Go through the data and copy each line that holds "where".

########################################

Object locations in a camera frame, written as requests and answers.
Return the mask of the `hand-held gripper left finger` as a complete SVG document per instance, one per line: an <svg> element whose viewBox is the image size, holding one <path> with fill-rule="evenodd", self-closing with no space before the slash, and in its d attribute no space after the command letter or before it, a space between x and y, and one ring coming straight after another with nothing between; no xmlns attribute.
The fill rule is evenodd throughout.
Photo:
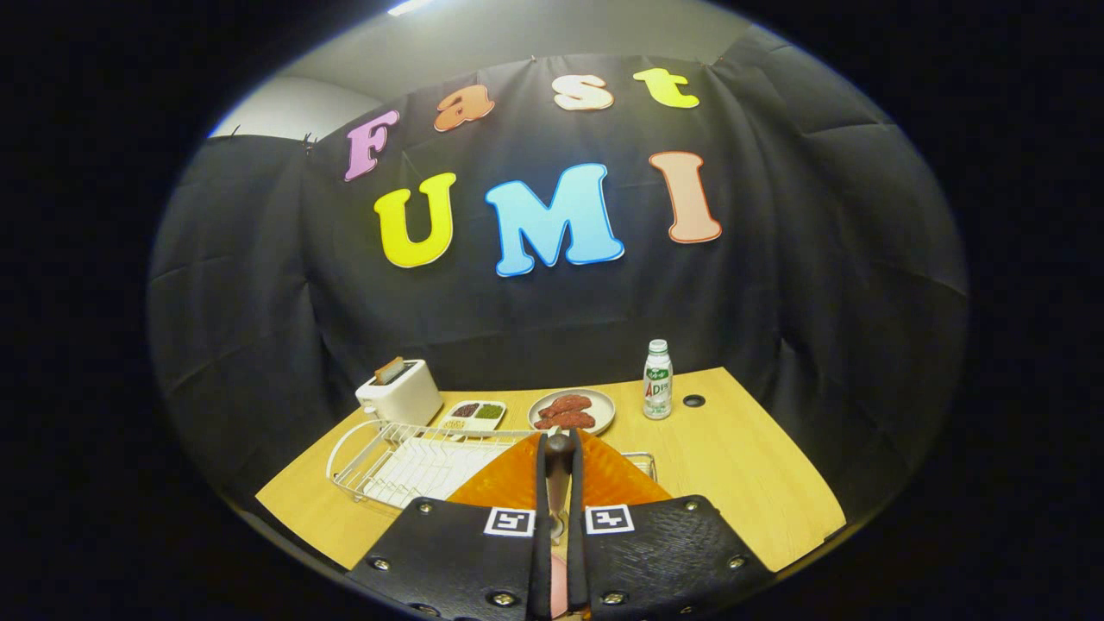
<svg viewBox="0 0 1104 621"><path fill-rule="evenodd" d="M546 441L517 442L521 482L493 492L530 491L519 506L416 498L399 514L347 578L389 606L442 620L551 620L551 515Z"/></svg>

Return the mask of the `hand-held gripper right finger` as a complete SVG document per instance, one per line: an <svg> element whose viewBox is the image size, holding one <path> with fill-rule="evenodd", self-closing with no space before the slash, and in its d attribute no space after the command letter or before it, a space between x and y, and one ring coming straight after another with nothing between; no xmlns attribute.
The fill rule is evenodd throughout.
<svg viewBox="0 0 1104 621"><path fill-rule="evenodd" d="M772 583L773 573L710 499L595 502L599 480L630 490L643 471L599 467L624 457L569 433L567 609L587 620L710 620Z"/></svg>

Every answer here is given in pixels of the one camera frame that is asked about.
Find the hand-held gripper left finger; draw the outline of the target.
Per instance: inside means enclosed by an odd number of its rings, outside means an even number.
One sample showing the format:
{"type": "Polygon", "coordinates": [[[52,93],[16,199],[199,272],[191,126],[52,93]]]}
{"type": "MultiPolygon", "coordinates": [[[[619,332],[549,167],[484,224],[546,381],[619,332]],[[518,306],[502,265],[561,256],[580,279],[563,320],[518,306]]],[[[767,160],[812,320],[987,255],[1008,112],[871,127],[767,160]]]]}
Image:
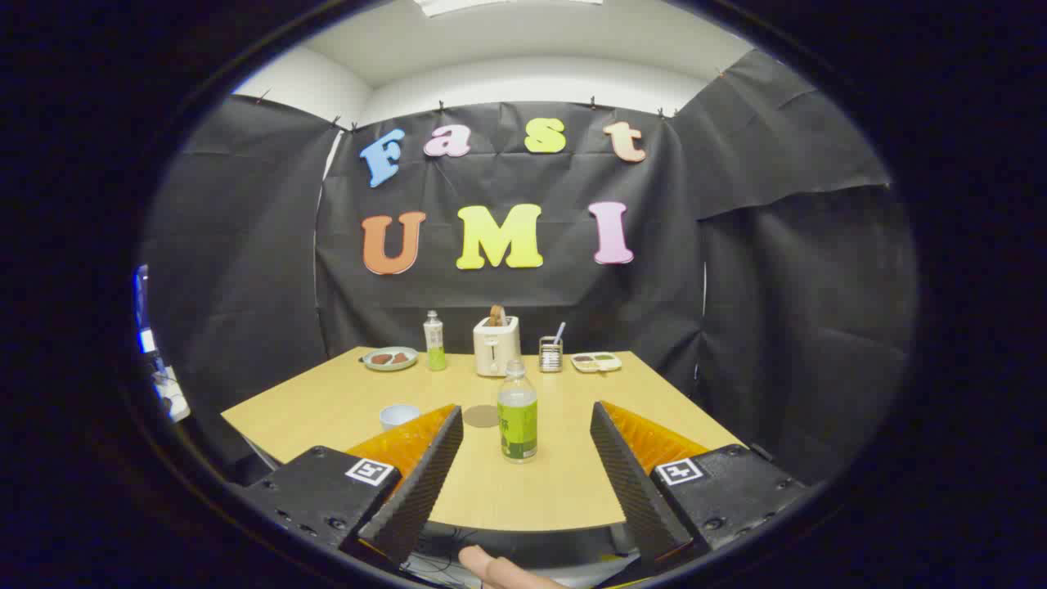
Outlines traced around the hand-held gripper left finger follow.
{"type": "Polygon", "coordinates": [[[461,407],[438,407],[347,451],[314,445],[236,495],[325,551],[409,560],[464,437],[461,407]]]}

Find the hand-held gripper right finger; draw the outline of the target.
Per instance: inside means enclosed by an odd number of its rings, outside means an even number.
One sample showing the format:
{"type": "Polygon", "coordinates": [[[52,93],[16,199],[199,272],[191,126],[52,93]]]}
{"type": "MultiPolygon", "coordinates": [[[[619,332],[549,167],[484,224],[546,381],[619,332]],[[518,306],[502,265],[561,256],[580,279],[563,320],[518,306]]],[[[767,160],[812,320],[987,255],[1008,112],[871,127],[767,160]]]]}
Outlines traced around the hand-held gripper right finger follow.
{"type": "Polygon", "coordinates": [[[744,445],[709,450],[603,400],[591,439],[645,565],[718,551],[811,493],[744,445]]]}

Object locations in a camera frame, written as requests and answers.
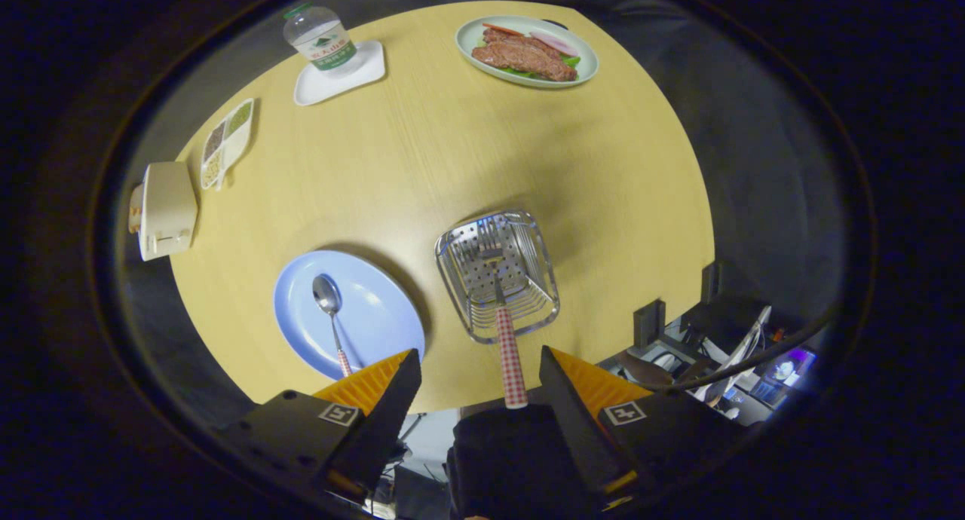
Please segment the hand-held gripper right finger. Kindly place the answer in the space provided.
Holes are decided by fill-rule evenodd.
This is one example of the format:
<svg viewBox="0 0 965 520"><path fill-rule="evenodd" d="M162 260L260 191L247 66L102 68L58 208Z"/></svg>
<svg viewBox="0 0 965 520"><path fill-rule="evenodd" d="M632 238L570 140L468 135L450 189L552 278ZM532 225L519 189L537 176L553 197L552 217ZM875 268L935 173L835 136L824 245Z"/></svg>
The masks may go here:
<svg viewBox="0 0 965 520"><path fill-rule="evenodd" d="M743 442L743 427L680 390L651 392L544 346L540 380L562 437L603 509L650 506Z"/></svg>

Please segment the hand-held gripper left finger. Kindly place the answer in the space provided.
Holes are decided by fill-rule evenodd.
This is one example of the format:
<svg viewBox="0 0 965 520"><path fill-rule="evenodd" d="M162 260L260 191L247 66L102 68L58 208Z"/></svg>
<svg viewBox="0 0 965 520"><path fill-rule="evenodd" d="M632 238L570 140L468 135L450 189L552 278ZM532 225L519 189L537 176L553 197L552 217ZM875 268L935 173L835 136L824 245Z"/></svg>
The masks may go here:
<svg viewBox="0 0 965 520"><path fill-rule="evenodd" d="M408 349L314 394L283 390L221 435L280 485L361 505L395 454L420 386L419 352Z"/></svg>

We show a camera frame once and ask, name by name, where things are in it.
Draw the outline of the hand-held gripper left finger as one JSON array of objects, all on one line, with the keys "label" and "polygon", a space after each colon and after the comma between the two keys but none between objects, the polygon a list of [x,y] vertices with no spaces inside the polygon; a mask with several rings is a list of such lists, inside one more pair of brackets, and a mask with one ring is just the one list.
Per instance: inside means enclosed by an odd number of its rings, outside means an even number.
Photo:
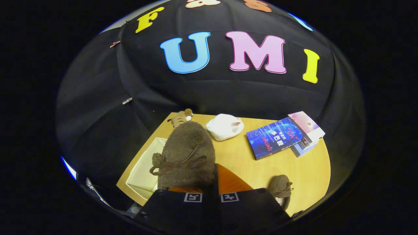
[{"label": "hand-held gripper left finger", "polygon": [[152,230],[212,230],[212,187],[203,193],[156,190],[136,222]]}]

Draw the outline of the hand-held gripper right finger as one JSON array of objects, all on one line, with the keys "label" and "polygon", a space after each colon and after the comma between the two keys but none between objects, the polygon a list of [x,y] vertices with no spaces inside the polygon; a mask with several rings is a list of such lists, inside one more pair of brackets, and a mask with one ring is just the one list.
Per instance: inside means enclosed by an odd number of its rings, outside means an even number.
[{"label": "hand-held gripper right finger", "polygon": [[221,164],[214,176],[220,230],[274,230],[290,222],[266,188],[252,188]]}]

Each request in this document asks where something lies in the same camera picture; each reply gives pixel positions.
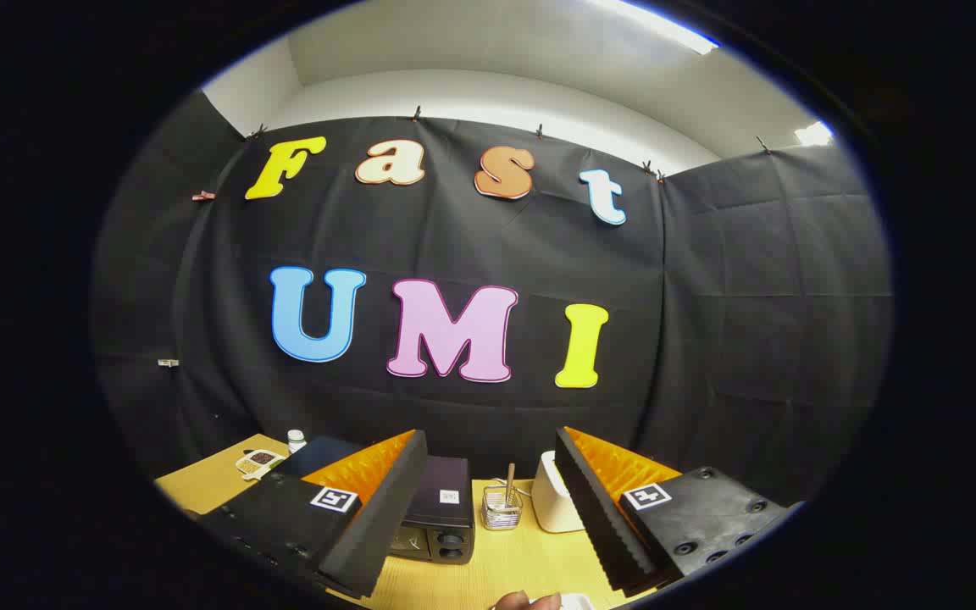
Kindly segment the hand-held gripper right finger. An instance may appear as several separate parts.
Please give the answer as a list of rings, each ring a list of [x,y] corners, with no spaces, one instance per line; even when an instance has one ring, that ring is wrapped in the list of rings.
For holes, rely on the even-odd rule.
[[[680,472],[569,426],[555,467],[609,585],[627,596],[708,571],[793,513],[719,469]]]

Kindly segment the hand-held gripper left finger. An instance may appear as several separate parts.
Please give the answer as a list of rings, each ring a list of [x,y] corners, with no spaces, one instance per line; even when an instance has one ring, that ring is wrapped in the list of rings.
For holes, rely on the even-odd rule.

########################################

Solved problem.
We show a camera frame once and ask, name by name, where things are in it.
Each request in this document asks where something lies in the same camera picture; each reply gives pixel positions.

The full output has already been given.